Pas un mot de plus. Ceci parle assez. Avec la grandeur du mouvement, on voit sa brutalité, son aveuglement, son vertige.

Elle commence, la grande, la terrible opération, qui, par jugements, proscriptions, batailles, famines, hôpitaux, va, de 1794 à 1815, pendant plus de vingt années, dissoudre, décomposer, rendre au repos de la nature cette énorme masse vivante de tant de millions d’hommes.

Une émotion de plaisir, sauvage, homicide, est attachée, chez beaucoup d’hommes, à la destruction.

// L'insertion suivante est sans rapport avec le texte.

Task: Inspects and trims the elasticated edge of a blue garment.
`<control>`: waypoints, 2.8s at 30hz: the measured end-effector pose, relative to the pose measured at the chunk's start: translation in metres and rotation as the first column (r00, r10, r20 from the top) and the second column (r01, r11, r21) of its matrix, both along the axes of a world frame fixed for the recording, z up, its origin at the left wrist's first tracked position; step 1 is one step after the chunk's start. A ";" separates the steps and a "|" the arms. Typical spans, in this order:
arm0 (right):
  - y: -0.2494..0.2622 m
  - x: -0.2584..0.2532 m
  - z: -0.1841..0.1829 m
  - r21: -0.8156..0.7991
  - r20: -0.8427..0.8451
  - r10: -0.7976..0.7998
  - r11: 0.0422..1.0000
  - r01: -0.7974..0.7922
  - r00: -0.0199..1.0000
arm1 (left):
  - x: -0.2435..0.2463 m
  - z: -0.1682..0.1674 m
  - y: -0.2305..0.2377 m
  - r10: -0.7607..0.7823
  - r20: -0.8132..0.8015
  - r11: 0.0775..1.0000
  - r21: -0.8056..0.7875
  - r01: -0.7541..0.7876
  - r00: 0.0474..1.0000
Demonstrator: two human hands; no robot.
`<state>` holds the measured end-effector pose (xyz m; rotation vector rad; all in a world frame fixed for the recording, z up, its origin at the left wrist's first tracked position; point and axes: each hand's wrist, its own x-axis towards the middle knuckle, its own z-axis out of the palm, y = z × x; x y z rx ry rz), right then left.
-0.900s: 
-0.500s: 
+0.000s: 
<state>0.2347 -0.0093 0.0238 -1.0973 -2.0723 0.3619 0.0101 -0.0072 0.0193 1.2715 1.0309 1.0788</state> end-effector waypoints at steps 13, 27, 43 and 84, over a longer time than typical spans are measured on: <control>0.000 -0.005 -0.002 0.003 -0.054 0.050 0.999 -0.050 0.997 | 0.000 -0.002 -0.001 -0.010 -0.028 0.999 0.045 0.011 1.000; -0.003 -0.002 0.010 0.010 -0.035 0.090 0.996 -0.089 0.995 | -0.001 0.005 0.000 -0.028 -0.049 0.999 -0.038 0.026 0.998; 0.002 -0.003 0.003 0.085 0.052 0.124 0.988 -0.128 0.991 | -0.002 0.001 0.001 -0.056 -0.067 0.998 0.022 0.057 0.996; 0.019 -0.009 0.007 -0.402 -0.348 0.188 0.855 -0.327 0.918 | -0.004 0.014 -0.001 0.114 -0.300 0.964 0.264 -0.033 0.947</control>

Chose triste et sombre à dire : ils aiment à détruire autant qu’à créer. Dans les basses et stériles natures, c’est à détruire qu’on se sent dieu.

Et plus la nature est stérile, pauvre et tarie de jouissances, plus elle demande ses joies à la mort, à la douleur. Les récréations d’un peuple serf, délaissé sans vie morale, sans idée, sans espoir d’amélioration, c’étaient la potence et la roue. Les récréations de ses maîtres, c’étaient l’outrage et les coups, c’étaient le fouet et le bâton. Ce que nous voyons en Russie, où, de relais en relais, le postillon est fouetté, de quelque façon qu’il aille, pour l’amusement du conducteur, offre une image affaiblie de ce joyeux Moyen-Âge. Joyeuse France, joyeuse Angleterre, c’est un mot proverbial, tout pays alors est joyeux.